Oct 5, 2011

Dead...but not dead.

"Undead. Dead...but not dead."



by one of my favorite artists, Natalie Shau



I've started rehearsals for my next play, today is day three. This play is so layered, so rich. Really beautiful. Yesterday a line jumped out at me and I've been pondering it since. In a nutshell, the play takes place over one afternoon/evening where a family is getting ready to throw a party for their grandma and they speculate if the father the two adult children haven't seen in twenty years will be there. I play the wife to the son. In a series of scenes that are both real time as well as fantasies, we get many different glimpses into the versions of their father as they imagine him to be now and what it would be like to confront/rekindle/ask their questions/tell him how they feel.

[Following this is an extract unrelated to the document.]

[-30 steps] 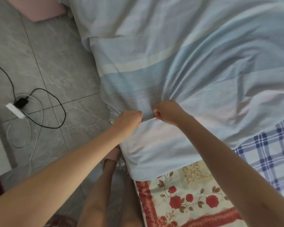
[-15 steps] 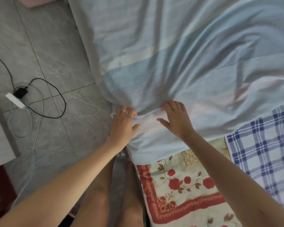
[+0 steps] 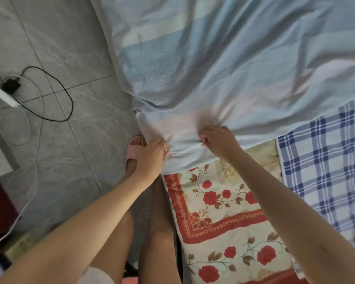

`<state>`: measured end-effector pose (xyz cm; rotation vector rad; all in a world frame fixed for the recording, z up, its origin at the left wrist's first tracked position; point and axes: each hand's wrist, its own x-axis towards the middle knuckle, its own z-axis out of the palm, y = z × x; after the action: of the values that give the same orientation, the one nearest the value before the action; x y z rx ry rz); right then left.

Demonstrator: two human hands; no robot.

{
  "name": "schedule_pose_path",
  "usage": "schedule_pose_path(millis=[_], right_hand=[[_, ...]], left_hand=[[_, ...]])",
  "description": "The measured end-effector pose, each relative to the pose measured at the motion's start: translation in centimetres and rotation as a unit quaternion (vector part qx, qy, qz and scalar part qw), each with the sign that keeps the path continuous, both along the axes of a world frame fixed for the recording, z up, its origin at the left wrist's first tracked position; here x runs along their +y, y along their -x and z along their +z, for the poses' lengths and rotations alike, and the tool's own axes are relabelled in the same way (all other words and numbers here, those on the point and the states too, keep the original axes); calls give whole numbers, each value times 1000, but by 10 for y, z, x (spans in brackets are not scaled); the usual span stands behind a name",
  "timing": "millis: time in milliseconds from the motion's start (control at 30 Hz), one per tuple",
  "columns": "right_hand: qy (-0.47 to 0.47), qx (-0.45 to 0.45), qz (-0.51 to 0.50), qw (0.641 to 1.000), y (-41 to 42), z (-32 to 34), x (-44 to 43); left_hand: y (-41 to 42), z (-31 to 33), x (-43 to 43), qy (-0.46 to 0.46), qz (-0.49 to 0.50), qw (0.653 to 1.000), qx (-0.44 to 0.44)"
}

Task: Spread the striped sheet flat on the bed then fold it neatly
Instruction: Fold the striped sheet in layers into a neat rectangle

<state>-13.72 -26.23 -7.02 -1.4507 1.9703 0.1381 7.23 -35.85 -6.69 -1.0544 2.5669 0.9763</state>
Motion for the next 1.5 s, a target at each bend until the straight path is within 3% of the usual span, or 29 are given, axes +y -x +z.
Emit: schedule_pose_path(millis=[233, 500, 867, 967, 1033, 1067, 1133, 1167, 1200, 1267, 1333, 1400, 1500], right_hand=[[-7, -6, 54, 998, -7, 24, 24], [-9, -15, 76, 997, -11, 26, 78], [-64, -53, 9, 997, -11, 37, 86], [-86, -123, -123, 981, -9, 33, 92], [-24, -158, -336, 928, -2, 32, 96], [28, -128, -443, 887, 3, 32, 99], [102, -70, -618, 777, 18, 32, 103], [100, -92, -679, 722, 27, 32, 103], [77, -143, -713, 682, 34, 30, 102], [33, -233, -706, 668, 45, 26, 97], [53, -278, -707, 648, 49, 28, 82], [89, -319, -745, 579, 50, 34, 68], [133, -348, -815, 443, 47, 38, 58]], left_hand=[[-15, 14, 11, 71, -118, 990, 7], [-18, 27, 66, 36, -108, 994, -4], [-13, 18, 86, 53, -168, 984, 6], [-16, 11, 85, 65, -216, 974, -27], [-13, 10, 86, 77, -218, 972, -38], [-10, 13, 89, 76, -210, 974, -39], [-4, 17, 90, 54, -185, 981, -33], [-1, 18, 91, 35, -158, 986, -29], [0, 17, 90, 14, -115, 993, -31], [-1, 18, 85, -19, -32, 999, -30], [-6, 18, 77, -26, 33, 999, -15], [-9, 16, 69, -39, 78, 996, -2], [-14, 8, 65, -47, 118, 992, 16]])
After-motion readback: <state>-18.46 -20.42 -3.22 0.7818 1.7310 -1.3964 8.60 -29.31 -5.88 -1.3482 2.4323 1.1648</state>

In one scene he is imagined in a vampire costume and when asked if he's dead he replies, "undead. Dead but not dead." When this line was discussed there were so many meanings and all seemed very much correct. He's in the vampire getup to be imagined as looking foolish/because he's sucked the life out of the family/because he's had the life sucked out of him/etc. There was much more but I can't remember them all. What struck me, was the fact that I'd literally just described losing a person (and not because they've actually died) in your life as a death.

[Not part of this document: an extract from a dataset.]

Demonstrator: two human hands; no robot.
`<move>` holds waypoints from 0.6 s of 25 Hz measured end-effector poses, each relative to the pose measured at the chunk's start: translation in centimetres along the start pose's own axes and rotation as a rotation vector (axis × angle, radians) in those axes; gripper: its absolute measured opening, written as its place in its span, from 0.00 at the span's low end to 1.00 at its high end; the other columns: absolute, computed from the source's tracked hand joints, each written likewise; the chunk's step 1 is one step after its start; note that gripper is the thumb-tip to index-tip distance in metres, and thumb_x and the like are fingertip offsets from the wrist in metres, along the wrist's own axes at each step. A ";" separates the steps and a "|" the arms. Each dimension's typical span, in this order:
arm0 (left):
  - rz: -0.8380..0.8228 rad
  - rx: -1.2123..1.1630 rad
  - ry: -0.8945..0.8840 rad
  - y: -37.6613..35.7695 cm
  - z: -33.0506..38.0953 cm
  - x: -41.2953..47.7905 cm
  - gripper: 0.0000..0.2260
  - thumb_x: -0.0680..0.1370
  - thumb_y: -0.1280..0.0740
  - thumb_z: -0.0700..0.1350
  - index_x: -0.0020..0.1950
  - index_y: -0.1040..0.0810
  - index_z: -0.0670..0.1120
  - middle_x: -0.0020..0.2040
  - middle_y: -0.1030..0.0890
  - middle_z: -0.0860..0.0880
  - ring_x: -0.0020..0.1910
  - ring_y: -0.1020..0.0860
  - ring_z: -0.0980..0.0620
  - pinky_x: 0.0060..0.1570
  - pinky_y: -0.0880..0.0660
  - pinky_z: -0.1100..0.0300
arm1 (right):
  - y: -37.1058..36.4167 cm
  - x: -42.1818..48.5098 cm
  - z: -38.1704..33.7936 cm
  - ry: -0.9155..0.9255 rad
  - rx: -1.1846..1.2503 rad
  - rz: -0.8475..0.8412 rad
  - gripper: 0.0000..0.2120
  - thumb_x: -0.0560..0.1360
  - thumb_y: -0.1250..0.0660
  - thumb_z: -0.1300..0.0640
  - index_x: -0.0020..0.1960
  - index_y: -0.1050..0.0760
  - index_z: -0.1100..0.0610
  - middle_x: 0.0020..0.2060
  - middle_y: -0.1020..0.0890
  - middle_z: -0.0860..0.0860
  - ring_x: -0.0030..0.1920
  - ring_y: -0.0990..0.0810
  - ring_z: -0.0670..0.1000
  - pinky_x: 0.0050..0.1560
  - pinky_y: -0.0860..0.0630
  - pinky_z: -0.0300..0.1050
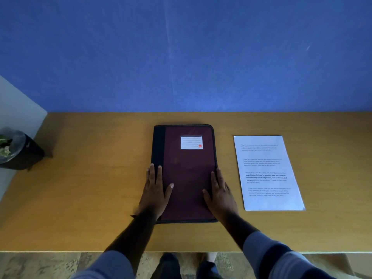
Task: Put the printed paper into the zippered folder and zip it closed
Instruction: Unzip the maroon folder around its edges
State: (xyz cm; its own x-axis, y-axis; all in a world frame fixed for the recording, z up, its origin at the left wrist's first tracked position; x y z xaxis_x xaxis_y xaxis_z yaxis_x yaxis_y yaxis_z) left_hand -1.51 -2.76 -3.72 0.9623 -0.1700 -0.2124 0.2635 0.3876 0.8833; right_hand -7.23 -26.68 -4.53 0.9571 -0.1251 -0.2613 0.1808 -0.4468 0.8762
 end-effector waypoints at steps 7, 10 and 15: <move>-0.052 -0.059 -0.024 0.3 -0.5 -0.1 0.37 0.83 0.43 0.60 0.83 0.60 0.48 0.82 0.66 0.48 0.81 0.63 0.47 0.79 0.50 0.51 | -0.2 -0.6 -0.7 -0.115 0.069 0.037 0.35 0.82 0.39 0.44 0.83 0.49 0.53 0.83 0.54 0.48 0.73 0.29 0.58 0.65 0.22 0.54; -0.047 -0.056 -0.031 0.0 -1.0 -0.5 0.37 0.83 0.44 0.60 0.82 0.61 0.48 0.82 0.67 0.47 0.81 0.63 0.47 0.80 0.47 0.52 | -0.2 -1.4 -0.7 -0.138 0.054 0.061 0.34 0.81 0.37 0.46 0.82 0.44 0.54 0.83 0.50 0.48 0.67 0.22 0.57 0.57 0.19 0.52; -0.060 -0.050 -0.056 -0.4 -1.2 -1.5 0.38 0.83 0.44 0.60 0.82 0.64 0.47 0.80 0.71 0.47 0.81 0.65 0.47 0.78 0.52 0.55 | -0.8 -2.6 -0.9 -0.243 0.115 0.074 0.32 0.79 0.33 0.48 0.80 0.38 0.55 0.82 0.45 0.46 0.64 0.20 0.57 0.53 0.19 0.53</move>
State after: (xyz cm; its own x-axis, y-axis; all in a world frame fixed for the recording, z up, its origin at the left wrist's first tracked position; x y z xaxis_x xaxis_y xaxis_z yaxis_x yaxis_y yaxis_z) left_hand -3.02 -1.57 -4.20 0.9396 -0.2446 -0.2393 0.3250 0.4196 0.8475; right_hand -9.67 -25.15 -4.20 0.8817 -0.3640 -0.3002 0.0723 -0.5244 0.8484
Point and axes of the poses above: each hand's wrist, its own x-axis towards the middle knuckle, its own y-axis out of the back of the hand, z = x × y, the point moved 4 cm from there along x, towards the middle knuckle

Obviously as I've been writing my "New York Diaries" I've had a lot resurface through the last few months. I've slowly begun to learn more about why I was attached to people I was attached to, what role September 11th played, what has changed over the last decade and surprisingly what hasn't changed. I consider blogging about it the bare bones, the timeline. Expanding it into a book will be a different beast. But right now what I can say is that obviously it was the time of greatest impact...yet it's a time I'm so far away from. When I write it, I feel as though I'm living two timelines at once. They're almost happening to me simultaneously, viscerally, yet I can't go back to those places or talk to so many of those people.

It's almost a mind fuck as I work on the NY Diaries project. I know they're out there, they're just no longer a part of my life. I can only speculate what life is for them now. I can remember, I can romanticize but I can't pick up a phone or send a message or bump into them on the street. So very much as the characters do in this particular play, I can only imagine my versions of those I once knew, and what it would be like to run into them now.

It's like some of those people who seem so alive in my story are the undead. They're dead but not dead. They can't be here, but they're out there. Very much alive, but not able to be...or maybe even meant to be in my life. Bitter sweet. Life is so funny. It's amazing that whatever you're going through at any given moment will shape both what you hear and the way you interpret.